:: Aim of the exercise ::
Lines of the material that include the string "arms" should be returned.

┌─ Given information

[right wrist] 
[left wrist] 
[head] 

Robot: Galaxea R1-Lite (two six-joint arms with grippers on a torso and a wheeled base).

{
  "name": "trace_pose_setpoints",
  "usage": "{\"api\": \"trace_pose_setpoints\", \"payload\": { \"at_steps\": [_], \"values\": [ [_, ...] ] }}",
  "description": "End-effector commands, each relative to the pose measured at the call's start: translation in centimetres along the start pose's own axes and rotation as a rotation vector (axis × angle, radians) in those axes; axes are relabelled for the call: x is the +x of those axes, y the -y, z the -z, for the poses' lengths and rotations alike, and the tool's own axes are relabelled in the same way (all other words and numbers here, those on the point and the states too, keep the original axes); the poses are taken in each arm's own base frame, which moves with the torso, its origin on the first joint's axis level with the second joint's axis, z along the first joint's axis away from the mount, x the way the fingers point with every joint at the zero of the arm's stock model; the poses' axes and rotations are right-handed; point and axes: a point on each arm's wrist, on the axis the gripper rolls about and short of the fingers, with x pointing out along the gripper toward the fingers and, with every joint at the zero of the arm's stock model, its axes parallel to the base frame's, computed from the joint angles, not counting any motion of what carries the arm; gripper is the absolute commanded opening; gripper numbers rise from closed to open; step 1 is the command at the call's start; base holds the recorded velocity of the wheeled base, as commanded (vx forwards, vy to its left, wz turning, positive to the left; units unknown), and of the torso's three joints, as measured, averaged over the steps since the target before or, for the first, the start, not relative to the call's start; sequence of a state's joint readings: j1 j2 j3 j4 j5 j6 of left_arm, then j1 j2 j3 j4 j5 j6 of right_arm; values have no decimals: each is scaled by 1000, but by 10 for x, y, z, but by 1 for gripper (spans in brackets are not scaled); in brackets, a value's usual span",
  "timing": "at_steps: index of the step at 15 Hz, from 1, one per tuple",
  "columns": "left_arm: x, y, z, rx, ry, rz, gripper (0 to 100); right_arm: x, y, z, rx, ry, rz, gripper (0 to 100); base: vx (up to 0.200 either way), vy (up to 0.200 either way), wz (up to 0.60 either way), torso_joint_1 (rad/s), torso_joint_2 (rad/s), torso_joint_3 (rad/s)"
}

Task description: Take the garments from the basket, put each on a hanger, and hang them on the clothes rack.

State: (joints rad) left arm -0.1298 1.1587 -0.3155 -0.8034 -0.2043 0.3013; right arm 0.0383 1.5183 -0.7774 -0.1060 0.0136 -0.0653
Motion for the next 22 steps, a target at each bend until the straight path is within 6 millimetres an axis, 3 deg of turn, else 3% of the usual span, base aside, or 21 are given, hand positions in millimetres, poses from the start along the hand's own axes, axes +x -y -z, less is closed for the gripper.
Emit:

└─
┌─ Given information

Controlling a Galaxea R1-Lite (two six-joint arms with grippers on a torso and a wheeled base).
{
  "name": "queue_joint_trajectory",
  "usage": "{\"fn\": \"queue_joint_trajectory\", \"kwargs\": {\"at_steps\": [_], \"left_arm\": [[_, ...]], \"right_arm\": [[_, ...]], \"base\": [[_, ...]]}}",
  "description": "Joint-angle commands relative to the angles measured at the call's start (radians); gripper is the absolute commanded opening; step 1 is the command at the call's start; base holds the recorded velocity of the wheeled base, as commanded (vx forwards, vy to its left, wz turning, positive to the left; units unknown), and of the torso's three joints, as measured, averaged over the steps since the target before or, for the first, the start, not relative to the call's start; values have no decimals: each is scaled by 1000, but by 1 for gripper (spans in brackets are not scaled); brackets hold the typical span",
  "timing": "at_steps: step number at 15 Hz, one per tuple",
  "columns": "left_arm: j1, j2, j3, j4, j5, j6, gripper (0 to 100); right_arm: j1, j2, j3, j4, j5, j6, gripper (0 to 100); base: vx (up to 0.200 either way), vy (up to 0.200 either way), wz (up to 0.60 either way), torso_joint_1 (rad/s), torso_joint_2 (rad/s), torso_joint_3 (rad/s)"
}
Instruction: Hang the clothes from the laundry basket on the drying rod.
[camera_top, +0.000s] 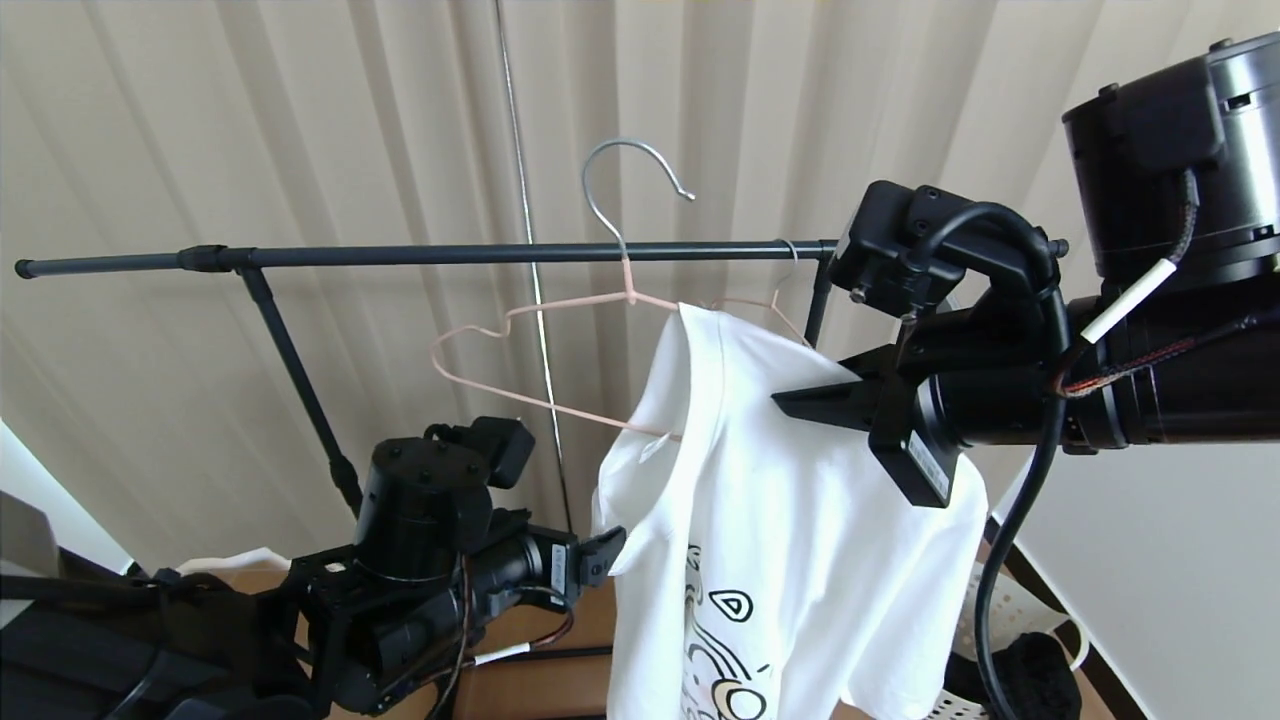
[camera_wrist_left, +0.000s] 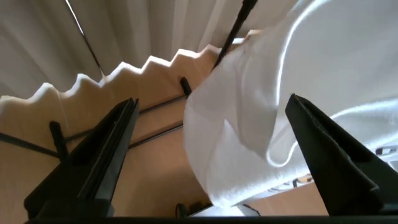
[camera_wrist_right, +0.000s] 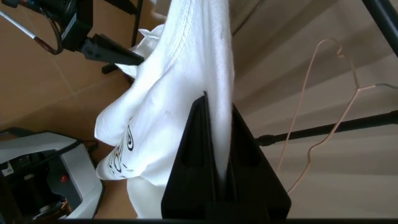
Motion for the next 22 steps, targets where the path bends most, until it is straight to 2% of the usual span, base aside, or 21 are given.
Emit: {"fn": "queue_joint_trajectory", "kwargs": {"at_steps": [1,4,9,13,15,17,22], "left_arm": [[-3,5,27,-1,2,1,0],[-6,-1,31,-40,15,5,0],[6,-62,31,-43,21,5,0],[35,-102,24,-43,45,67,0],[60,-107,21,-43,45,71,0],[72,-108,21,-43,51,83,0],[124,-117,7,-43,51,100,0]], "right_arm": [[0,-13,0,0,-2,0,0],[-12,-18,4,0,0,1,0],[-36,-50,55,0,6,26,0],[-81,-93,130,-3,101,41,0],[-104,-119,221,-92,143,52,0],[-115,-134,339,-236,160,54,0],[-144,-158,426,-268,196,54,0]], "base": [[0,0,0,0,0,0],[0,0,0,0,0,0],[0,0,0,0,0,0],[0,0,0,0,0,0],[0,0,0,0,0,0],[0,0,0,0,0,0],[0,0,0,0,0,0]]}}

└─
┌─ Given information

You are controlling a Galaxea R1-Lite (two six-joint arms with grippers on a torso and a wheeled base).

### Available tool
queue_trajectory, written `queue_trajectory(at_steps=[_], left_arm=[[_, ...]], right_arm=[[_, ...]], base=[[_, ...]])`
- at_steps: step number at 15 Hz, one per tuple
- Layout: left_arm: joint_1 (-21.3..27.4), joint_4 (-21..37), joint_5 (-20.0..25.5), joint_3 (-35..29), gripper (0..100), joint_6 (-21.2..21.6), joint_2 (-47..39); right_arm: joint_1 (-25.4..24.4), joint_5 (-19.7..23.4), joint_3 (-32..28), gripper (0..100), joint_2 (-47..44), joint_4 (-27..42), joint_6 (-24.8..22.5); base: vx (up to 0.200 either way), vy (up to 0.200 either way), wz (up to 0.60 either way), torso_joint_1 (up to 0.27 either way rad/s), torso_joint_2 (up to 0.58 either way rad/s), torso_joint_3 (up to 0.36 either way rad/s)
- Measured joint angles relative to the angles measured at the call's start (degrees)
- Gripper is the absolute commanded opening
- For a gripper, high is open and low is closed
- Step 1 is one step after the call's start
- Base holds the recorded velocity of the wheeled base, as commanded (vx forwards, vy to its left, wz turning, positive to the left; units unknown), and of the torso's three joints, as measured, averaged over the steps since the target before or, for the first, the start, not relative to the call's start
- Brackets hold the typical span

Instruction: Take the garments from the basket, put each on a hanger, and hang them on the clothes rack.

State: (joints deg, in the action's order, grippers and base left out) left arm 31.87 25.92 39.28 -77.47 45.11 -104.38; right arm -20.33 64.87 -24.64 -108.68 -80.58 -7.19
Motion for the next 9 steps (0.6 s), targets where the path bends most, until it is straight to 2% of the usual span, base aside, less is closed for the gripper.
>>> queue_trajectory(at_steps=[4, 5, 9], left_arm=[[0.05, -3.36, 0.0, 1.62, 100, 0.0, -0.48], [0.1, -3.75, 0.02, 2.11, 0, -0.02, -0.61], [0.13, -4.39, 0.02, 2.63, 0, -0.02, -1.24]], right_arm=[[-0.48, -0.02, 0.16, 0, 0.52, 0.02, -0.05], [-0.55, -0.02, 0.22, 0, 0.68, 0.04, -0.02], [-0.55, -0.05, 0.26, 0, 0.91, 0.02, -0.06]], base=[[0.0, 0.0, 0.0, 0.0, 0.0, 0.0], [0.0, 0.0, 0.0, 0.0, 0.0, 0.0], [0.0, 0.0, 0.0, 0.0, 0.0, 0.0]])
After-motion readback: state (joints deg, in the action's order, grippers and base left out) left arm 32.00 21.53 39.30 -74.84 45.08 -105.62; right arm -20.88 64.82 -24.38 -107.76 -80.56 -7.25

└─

:: Completed task ::
Robot: Galaxea R1-Lite (two six-joint arms with grippers on a torso and a wheeled base).
Controlling a Galaxea R1-Lite (two six-joint arms with grippers on a torso and a wheeled base).
You are controlling a Galaxea R1-Lite (two six-joint arms with grippers on a torso and a wheeled base).

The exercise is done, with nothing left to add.